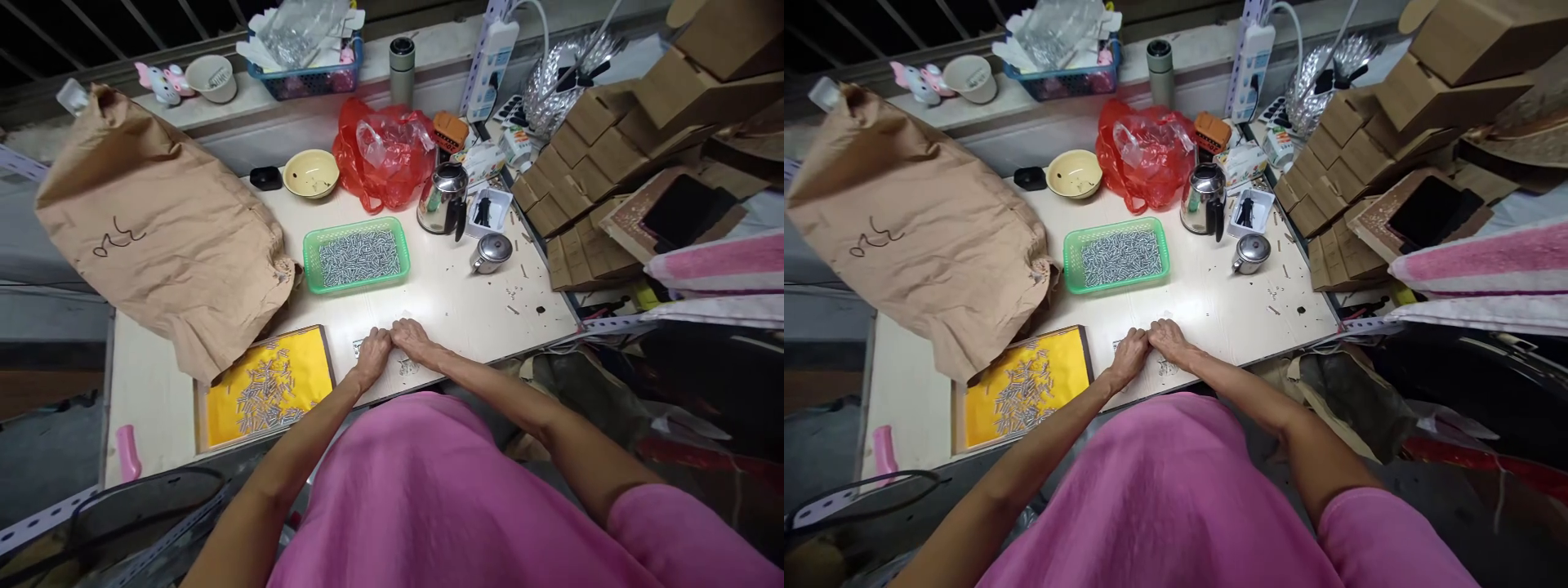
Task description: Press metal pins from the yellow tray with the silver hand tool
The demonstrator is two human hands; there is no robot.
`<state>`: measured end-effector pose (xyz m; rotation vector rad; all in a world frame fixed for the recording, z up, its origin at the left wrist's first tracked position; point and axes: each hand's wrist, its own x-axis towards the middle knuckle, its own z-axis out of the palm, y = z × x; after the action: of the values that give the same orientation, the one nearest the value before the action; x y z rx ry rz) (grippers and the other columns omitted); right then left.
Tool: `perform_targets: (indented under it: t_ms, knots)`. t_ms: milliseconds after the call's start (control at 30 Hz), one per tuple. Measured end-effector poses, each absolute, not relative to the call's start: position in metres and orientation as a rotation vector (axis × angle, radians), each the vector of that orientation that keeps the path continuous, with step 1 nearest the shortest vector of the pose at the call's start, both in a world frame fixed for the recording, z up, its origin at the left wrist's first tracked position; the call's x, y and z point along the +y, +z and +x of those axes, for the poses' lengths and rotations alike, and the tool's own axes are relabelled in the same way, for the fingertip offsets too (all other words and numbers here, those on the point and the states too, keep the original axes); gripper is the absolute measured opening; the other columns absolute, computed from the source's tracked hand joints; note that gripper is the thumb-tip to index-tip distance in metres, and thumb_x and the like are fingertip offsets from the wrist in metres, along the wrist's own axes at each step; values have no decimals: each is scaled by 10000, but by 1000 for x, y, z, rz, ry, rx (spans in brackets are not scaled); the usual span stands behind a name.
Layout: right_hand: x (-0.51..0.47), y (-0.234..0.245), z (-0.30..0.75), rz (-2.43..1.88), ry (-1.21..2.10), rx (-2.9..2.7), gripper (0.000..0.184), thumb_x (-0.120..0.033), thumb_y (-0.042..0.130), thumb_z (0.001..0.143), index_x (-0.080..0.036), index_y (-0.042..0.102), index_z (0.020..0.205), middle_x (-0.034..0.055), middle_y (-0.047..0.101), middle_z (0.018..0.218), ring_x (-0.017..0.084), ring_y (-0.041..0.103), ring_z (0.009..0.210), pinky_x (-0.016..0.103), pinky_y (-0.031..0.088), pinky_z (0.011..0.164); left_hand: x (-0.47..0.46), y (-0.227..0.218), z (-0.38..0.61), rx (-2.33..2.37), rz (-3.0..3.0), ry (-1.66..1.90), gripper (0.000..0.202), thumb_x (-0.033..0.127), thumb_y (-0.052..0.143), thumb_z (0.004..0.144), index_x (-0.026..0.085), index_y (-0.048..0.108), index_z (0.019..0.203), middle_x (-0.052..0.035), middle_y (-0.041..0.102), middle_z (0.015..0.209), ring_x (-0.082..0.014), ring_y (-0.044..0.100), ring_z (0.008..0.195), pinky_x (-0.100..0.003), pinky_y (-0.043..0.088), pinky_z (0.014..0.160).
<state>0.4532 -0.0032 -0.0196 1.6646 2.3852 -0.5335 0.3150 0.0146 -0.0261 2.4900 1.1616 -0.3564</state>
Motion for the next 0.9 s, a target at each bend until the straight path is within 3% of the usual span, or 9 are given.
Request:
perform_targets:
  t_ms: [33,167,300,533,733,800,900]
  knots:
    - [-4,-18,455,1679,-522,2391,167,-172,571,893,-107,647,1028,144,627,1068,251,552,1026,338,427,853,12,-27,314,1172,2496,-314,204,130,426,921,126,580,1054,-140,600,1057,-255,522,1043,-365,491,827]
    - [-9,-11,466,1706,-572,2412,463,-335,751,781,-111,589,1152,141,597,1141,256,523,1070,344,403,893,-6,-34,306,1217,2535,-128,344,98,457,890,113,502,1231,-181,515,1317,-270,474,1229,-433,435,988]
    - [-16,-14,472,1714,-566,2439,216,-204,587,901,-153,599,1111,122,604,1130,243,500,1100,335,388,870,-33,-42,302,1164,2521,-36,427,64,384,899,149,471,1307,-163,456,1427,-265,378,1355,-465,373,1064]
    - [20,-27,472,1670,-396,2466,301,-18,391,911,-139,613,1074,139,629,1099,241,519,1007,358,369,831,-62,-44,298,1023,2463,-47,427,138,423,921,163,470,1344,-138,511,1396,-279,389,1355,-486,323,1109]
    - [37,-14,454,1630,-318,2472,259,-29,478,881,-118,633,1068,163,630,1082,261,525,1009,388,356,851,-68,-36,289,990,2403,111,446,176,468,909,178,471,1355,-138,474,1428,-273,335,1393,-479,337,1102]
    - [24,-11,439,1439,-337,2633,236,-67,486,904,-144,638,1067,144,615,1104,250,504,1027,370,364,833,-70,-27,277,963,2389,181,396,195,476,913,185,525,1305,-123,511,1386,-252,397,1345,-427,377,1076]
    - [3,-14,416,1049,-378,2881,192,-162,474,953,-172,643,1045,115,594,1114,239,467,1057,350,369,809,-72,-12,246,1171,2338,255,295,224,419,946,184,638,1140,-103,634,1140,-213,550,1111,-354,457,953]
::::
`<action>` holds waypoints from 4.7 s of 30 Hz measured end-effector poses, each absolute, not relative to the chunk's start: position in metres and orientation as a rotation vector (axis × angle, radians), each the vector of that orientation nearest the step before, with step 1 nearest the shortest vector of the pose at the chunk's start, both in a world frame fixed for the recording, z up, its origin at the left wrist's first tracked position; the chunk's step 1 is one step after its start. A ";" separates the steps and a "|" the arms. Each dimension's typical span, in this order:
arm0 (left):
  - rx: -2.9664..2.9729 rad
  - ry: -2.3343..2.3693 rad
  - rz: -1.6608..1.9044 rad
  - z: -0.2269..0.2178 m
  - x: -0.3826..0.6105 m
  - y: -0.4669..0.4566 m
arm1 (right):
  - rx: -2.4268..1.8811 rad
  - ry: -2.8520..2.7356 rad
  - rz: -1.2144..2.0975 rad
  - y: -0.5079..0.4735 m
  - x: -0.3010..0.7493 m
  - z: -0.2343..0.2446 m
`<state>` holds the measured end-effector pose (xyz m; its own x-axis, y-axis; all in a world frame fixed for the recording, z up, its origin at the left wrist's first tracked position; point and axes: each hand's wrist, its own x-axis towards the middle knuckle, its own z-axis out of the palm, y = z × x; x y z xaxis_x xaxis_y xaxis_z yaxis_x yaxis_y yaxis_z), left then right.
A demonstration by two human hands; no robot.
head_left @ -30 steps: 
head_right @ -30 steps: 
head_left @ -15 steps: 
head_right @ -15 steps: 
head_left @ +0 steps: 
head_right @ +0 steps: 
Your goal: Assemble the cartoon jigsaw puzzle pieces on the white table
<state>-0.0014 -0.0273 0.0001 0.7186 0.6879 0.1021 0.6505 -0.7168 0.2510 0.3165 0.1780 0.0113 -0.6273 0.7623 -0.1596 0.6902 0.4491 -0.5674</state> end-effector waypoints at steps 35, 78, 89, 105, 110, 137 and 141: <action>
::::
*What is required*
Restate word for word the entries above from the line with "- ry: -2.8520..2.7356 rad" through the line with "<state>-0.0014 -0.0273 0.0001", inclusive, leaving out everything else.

*Answer section*
  - ry: -2.8520..2.7356 rad
  - rz: -1.2144..2.0975 rad
  - y: -0.5079..0.4735 m
  - x: -0.3010..0.7493 m
  - z: -0.2343..0.2446 m
`<state>` holds the measured end-effector pose (xyz m; its own x-axis, y-axis; all in a world frame fixed for the recording, z up, its origin at the left wrist's first tracked position; point and axes: each hand's wrist, its own x-axis towards the middle knuckle, its own z-axis out of the palm, y = z × x; x y z xaxis_x xaxis_y xaxis_z yaxis_x yaxis_y yaxis_z), left then right.
A demonstration by two human hands; no robot.
head_left @ -30 steps: 
head_right @ -30 steps: 
head_left @ -15 steps: 
head_right @ -15 steps: 
head_left @ +0 steps: 
head_right @ +0 steps: 
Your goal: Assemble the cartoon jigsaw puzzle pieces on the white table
<state>-0.0014 -0.0273 0.0001 0.7186 0.6879 0.1021 0.6505 -0.7168 0.2510 0.3165 0.1780 0.0113 -0.6273 0.7623 -0.1596 0.6902 0.4491 -0.5674</state> end-effector waypoints at steps 35, 78, 89, 105, 110, 137 and 141: <action>

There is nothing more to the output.